– Мартюша, а ты не догадался Штольца подговорить на праздничный ужин? Хорошо подготовленная импровизация сейчас не помешала бы.
Мартин, не открывая глаз, покачал головой:
– Мы с ним два дня в контрах из-за системы дробного питания. Временами – недобрыми смутными временами – доводит меня Штольц до бешенства. Так бы его глаза холодно-льдисто-водянистые и выцарапал! С корнем вырвал и собакам скормил у пункта горячего питания для лиц без определенного места жительства! Эти уполовиненные, дурно пахнущие порции с нулевой калорийностью плохо влияют на нервную систему. И заметь, – Мартин открыл собственные невыцарапанные глаза и буквально зашипел мне в лицо: – Сам-то он ни сном ни духом о наших достижениях якобы – делаю ударение на слово «якобы» – и не догадывается. Докладываю, что сию минуту вышеупомянутый Штольц полеживает на бархатном диванчике марсалового оттенка с черной изнанкой ночи в городе Сочи и делает вид, что статью об архитекторе Стасове пишет, а сам на планшете под одеялом смотрит «Опасный поворот»11. Сколько он тех опасных поворотов уже перевидал и пережил? Никто не знает. Даже я. И кстати, сегодня он еще одного ежа притащил. И спрятал пылесборника в книжный шкаф. Янтарный еж номер двадцать в каталоге ненужных вещей!

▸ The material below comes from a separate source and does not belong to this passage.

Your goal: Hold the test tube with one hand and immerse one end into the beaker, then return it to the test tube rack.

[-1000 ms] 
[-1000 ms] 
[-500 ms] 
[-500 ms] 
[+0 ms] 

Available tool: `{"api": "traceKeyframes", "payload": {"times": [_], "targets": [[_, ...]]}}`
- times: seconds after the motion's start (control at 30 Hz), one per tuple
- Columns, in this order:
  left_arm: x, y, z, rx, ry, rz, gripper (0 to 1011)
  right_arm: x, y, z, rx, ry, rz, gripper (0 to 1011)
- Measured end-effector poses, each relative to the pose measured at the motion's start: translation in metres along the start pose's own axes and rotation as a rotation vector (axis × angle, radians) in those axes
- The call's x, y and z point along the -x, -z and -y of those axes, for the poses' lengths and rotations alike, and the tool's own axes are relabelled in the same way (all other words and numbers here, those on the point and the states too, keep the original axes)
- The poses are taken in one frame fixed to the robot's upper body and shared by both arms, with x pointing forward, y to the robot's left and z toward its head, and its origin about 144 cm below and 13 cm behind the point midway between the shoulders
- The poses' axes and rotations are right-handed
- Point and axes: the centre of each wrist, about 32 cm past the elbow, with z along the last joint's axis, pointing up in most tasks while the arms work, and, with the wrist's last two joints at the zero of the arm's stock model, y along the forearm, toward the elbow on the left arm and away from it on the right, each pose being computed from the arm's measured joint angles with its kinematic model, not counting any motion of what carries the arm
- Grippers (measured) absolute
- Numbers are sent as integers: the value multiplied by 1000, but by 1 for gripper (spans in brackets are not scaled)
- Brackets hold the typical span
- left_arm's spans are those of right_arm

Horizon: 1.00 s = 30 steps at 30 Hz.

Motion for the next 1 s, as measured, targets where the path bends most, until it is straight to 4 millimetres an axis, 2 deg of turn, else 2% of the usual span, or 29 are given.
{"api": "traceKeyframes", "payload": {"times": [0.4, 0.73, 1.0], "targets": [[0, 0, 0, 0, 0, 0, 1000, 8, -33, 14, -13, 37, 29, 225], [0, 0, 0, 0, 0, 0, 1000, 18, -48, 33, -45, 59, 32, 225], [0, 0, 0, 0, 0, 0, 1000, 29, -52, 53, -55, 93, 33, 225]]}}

– Мартин. Тебе надо иногда вспоминать пословицу о том, что не стоит дразнить гусей, плевать в колодец…
– Ну, не скажи! Если рыба захочет, вода уступит, – вывалил соавтор из памяти очередную японскую пословицу. И тут же заголосил истошным голосом: – «Вот – новый поворот…», это не я, а Штольц напевает, а заодно грезит, прикрыв синюшные веки, об исчезающем острове, где много-премного дней тому назад он играл новеньким пластмассовым совочком в песочнице с чистейшим кварцевым песком из разбитой колбы времени. А его маман в это самое время в гастрономе для него же, дитятки любимого, сырки в шоколадной глазури покупала. Так и говорит: «В настоящей глазури, из настоящего шоколада и сами сырки из настоящего творога». И добавить нечего. Пролетарская аристократия всегда отличалась утонченным нюхом на натуральный продукт. Сноб наш ленинградский – колючки врастопырку из праздничной тюбетейки. Ишь, притомился и отдыхает от родных и близких.

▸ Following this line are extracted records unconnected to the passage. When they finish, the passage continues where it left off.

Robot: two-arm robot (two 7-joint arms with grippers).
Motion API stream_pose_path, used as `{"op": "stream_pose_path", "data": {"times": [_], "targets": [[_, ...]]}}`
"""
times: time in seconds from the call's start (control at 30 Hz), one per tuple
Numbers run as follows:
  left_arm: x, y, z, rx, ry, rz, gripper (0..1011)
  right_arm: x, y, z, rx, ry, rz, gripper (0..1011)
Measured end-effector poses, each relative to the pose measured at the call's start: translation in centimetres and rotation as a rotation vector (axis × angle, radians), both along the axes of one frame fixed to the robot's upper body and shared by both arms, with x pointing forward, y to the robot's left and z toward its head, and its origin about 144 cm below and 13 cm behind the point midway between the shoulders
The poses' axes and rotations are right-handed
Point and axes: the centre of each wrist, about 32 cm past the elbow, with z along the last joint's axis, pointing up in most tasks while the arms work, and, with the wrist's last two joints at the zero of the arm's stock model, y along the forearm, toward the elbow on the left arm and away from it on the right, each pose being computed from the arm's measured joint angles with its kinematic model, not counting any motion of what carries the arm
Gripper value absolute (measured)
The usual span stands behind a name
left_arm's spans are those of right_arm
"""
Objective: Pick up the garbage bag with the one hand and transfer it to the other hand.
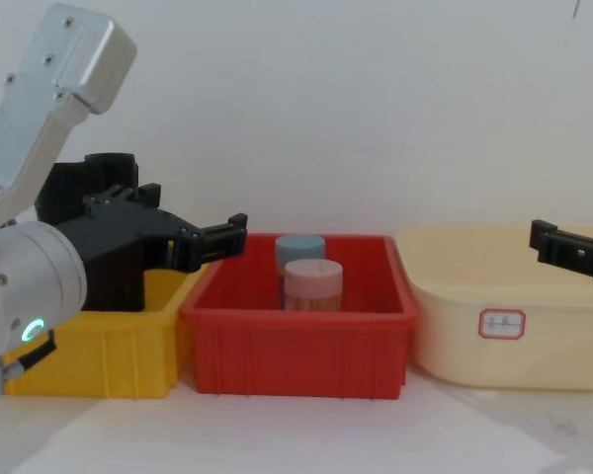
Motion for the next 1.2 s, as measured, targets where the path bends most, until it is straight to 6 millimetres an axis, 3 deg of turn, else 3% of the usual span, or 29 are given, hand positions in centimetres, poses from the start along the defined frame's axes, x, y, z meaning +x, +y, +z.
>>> {"op": "stream_pose_path", "data": {"times": [1.2], "targets": [[0.0, 0.0, 0.0, 0.0, 0.0, 0.0, 1001, 0.0, 0.0, 0.0, 0.0, 0.0, 0.0, 1000]]}}
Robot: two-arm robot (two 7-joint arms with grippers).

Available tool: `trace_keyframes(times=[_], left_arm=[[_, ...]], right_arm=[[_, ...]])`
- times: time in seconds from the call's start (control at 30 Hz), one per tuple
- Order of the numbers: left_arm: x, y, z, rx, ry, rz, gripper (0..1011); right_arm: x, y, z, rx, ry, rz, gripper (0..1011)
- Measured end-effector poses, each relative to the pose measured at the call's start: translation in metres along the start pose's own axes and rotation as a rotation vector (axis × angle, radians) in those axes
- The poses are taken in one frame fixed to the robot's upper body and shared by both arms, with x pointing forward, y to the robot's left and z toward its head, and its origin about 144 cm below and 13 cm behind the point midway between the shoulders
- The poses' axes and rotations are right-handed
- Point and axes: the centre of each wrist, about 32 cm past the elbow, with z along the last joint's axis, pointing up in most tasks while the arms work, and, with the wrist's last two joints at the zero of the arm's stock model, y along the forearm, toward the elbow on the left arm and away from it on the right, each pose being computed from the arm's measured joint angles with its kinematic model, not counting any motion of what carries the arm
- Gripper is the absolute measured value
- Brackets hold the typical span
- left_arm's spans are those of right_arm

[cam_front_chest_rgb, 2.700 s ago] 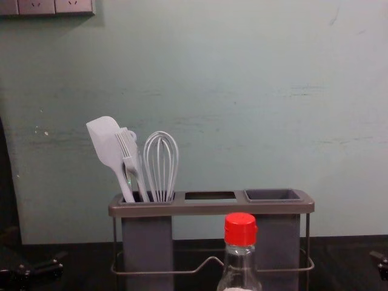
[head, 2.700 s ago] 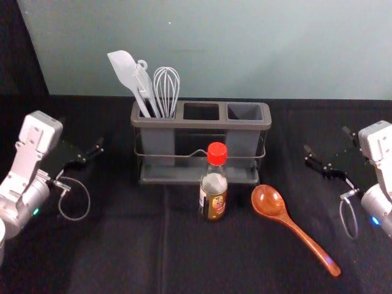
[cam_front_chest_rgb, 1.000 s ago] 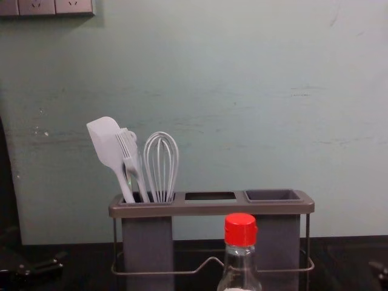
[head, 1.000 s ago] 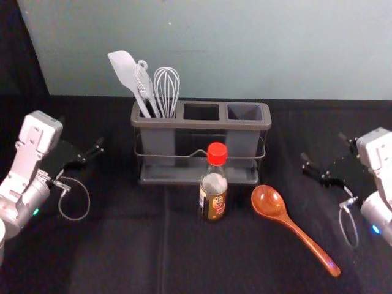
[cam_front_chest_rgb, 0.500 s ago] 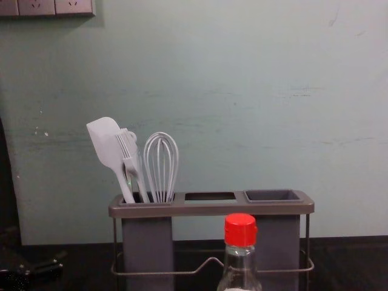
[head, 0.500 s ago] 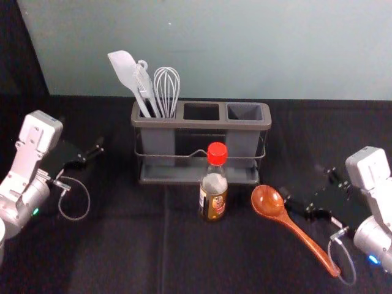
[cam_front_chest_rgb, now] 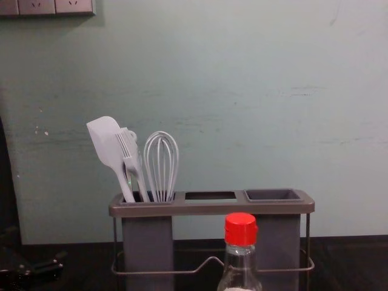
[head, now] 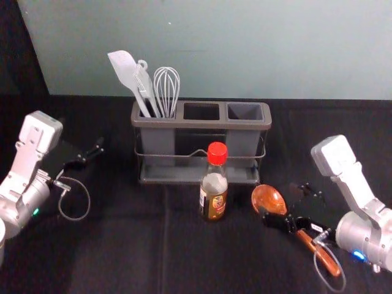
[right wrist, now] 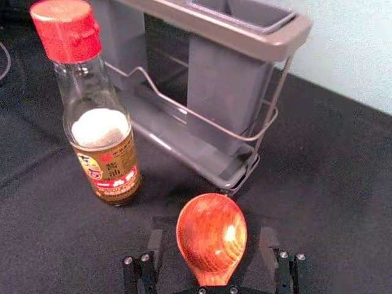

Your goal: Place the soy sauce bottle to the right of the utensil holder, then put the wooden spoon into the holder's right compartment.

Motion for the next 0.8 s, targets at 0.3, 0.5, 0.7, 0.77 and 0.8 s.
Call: trace_keyframes(times=[0.3,0.5,0.7,0.77,0.8], left_arm=[[0.0,0.0,0.0,0.0,0.0,0.0,1005],[0.0,0.0,0.0,0.0,0.0,0.0,1005],[0.0,0.0,0.0,0.0,0.0,0.0,1005],[0.0,0.0,0.0,0.0,0.0,0.0,1005],[0.0,0.0,0.0,0.0,0.0,0.0,1005]], right_arm=[[0.0026,0.0066,0.0088,-0.05,0.006,0.023,1003],[0.0027,0.0076,0.0097,-0.048,0.007,0.027,1003],[0.0029,0.0074,0.0095,-0.05,0.006,0.027,1003],[0.003,0.0073,0.0094,-0.05,0.006,0.027,1003],[0.0029,0.0073,0.0093,-0.051,0.006,0.027,1003]])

– Ну, это не тебе, Мартин, судить. Пусть развлекается, как может, лишь бы не вспомнил о декабрьских потеряшках.
Не каждый месяц, но частенько в моей жизни случается досадная оплошность. Иду домой, думаю не пойми о чем и теряю счета за квартиру, только что извлеченные из почтового ящика. Могу их оставить в лифте или между лепестками чугунных цветов забыть на парадной лестнице. Только отвернешься – а их и след простыл! Хоть мчись после такого происшествия по неведомым дорожкам, чтобы избежать расплаты за рассеянность. Может, когда и удастся спрятаться в ничейном помещении, за которое не надо платить по счетам.
И я смогла, как хитрый литературный эмбрион с невостребованным опытом устного сказителя, добраться до своего спасительного запасного выхода. Убежала по черной лестнице заколоченного подъезда в одну из ста пятидесяти семи оборонительных башен Саргона – ну, того самого, с соколом, – где никто не заставляет искать исчезающие квитанции и бороться с неприлично возвышенными мыслями.
Штольц – самый прекрасный человек на Васильевском острове, где выросло не одно поколение его предков. Он – прозрачная для радостей мира нежная душа, любитель поэзии, математики, знаток архитектуры и главный контролер по семейным финансам. А еще он наш с Мартином живой предохранитель от неприличного легкомыслия. Именно такой подпольный запас легких и веселых мыслей позволил мне подкопить достаточно сил для завоевания кусочка персонального неба над головой, почирканного крыльями свободных чаек, летающих над гранитом набережной лейтенанта Шмидта. И в один из удачных дней у меня все получилось.